=== DESCRIPTION OF THE TASK ===
Pictures must be left out. Print the lines from the beginning of the material through the line holding "thing at (371, 271), step", exactly and nothing else.

"""

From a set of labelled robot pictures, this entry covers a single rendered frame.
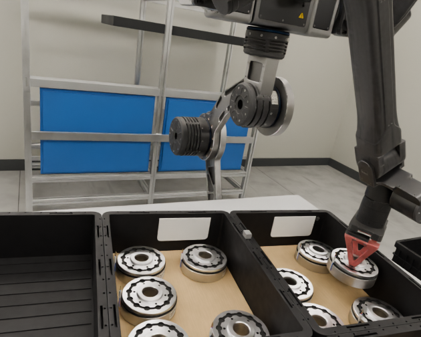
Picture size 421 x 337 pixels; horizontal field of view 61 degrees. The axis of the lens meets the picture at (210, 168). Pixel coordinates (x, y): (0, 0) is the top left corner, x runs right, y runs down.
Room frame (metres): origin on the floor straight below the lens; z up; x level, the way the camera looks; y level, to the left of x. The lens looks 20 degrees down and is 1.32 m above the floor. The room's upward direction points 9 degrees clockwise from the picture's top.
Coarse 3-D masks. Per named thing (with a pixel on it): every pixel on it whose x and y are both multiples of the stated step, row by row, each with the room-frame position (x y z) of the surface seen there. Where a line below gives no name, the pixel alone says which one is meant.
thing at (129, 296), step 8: (136, 280) 0.57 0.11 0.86; (144, 280) 0.58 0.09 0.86; (152, 280) 0.58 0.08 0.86; (160, 280) 0.58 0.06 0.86; (128, 288) 0.55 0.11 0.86; (136, 288) 0.55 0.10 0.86; (168, 288) 0.57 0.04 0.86; (128, 296) 0.53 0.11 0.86; (136, 296) 0.53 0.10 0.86; (168, 296) 0.55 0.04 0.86; (128, 304) 0.51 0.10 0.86; (136, 304) 0.51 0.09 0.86; (144, 304) 0.51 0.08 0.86; (152, 304) 0.52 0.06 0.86; (160, 304) 0.52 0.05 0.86; (168, 304) 0.52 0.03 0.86; (136, 312) 0.49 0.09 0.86; (144, 312) 0.49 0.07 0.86; (152, 312) 0.50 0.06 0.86; (160, 312) 0.50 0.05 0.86
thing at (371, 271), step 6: (342, 252) 0.72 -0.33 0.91; (336, 258) 0.69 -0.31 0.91; (342, 258) 0.69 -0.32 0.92; (366, 258) 0.71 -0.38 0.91; (336, 264) 0.67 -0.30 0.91; (342, 264) 0.67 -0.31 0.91; (348, 264) 0.67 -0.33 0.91; (372, 264) 0.69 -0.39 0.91; (348, 270) 0.65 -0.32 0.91; (354, 270) 0.65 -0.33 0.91; (360, 270) 0.66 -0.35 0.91; (366, 270) 0.66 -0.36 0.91; (372, 270) 0.67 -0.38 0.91; (360, 276) 0.64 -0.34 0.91; (366, 276) 0.64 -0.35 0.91; (372, 276) 0.64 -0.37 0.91
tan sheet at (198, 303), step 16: (176, 256) 0.72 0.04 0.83; (176, 272) 0.66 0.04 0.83; (176, 288) 0.61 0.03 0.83; (192, 288) 0.62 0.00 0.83; (208, 288) 0.62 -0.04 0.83; (224, 288) 0.63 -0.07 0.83; (176, 304) 0.56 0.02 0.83; (192, 304) 0.57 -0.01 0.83; (208, 304) 0.58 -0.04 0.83; (224, 304) 0.58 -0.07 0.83; (240, 304) 0.59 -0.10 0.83; (176, 320) 0.52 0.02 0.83; (192, 320) 0.53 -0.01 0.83; (208, 320) 0.53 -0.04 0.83; (192, 336) 0.49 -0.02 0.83; (208, 336) 0.50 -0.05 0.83
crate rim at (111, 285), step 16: (112, 256) 0.54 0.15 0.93; (256, 256) 0.62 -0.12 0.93; (112, 272) 0.50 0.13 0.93; (112, 288) 0.46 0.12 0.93; (112, 304) 0.43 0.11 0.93; (288, 304) 0.49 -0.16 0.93; (112, 320) 0.40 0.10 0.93; (304, 320) 0.46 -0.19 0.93; (112, 336) 0.37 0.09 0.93; (272, 336) 0.41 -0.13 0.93; (288, 336) 0.42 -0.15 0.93; (304, 336) 0.43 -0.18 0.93
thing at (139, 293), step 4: (144, 284) 0.56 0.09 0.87; (148, 284) 0.56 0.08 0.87; (152, 284) 0.56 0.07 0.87; (140, 288) 0.55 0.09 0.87; (144, 288) 0.55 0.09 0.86; (148, 288) 0.56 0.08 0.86; (152, 288) 0.56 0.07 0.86; (156, 288) 0.55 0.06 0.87; (160, 288) 0.55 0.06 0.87; (136, 292) 0.54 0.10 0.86; (140, 292) 0.54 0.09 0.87; (160, 292) 0.54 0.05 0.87; (140, 296) 0.52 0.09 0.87; (144, 296) 0.53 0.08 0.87; (156, 296) 0.53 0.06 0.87; (160, 296) 0.53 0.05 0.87; (144, 300) 0.52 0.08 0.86; (148, 300) 0.52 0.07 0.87; (152, 300) 0.52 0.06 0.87; (156, 300) 0.52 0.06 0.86
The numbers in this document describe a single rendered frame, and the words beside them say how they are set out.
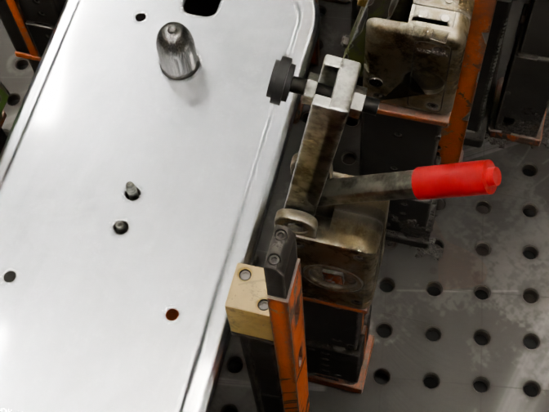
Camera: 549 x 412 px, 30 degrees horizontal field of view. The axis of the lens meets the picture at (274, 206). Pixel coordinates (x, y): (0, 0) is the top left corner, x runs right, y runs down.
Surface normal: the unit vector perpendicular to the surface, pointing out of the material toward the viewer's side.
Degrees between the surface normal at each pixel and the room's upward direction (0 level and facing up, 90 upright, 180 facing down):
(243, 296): 0
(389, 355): 0
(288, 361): 90
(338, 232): 0
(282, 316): 90
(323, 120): 90
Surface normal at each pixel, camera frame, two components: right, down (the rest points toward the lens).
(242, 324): -0.25, 0.87
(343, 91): 0.10, -0.41
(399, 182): -0.57, -0.48
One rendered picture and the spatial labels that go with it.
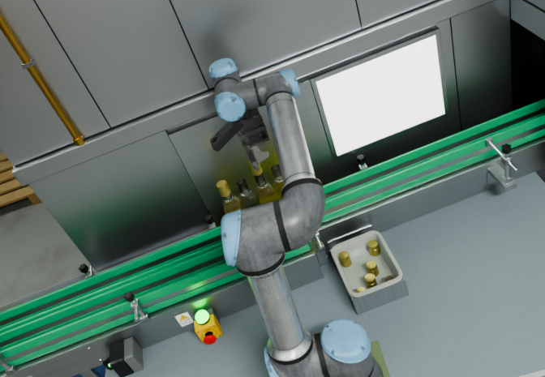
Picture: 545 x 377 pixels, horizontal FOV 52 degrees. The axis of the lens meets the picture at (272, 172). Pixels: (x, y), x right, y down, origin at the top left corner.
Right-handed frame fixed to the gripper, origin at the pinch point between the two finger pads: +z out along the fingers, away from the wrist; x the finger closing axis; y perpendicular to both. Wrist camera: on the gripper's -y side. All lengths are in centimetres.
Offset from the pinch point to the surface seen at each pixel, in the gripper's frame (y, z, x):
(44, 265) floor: -151, 118, 141
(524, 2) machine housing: 94, -14, 6
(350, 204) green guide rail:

"""

=== WORKED SOLUTION ===
From a set of labelled robot pictures, this entry covers a single rendered frame.
Picture size 421 x 337 pixels; horizontal field of view 61 degrees. The axis of the lens meets the picture at (210, 168). Pixel coordinates (x, y): (0, 0) is the top left corner, x runs right, y runs down.
Room frame (metres): origin on the floor straight below the lens; z up; x level, the way the camera looks; y level, to the left of x. The lens looks 20 degrees down and is 1.32 m above the floor. The room's upward direction points 9 degrees clockwise from the picture's top.
Coarse 3-D masks. Per named thing (with a pixel on it): every pixel on it whose x and y are both multiples of the stated step, row by row, each with the room-frame position (x y z) of the surface seen there. Where a line below gives no name, the pixel alone says which one is meant.
thing at (129, 296), step 8: (136, 280) 0.57 0.11 0.86; (144, 280) 0.58 0.09 0.86; (152, 280) 0.58 0.08 0.86; (160, 280) 0.58 0.06 0.86; (128, 288) 0.55 0.11 0.86; (136, 288) 0.55 0.10 0.86; (168, 288) 0.57 0.04 0.86; (128, 296) 0.53 0.11 0.86; (136, 296) 0.53 0.10 0.86; (168, 296) 0.55 0.04 0.86; (128, 304) 0.51 0.10 0.86; (136, 304) 0.51 0.09 0.86; (144, 304) 0.51 0.08 0.86; (152, 304) 0.52 0.06 0.86; (160, 304) 0.52 0.05 0.86; (168, 304) 0.52 0.03 0.86; (136, 312) 0.49 0.09 0.86; (144, 312) 0.49 0.07 0.86; (152, 312) 0.50 0.06 0.86; (160, 312) 0.50 0.05 0.86
thing at (371, 271), step 6: (342, 252) 0.72 -0.33 0.91; (336, 258) 0.69 -0.31 0.91; (342, 258) 0.69 -0.32 0.92; (366, 258) 0.71 -0.38 0.91; (336, 264) 0.67 -0.30 0.91; (342, 264) 0.67 -0.31 0.91; (348, 264) 0.67 -0.33 0.91; (372, 264) 0.69 -0.39 0.91; (348, 270) 0.65 -0.32 0.91; (354, 270) 0.65 -0.33 0.91; (360, 270) 0.66 -0.35 0.91; (366, 270) 0.66 -0.36 0.91; (372, 270) 0.67 -0.38 0.91; (360, 276) 0.64 -0.34 0.91; (366, 276) 0.64 -0.35 0.91; (372, 276) 0.64 -0.37 0.91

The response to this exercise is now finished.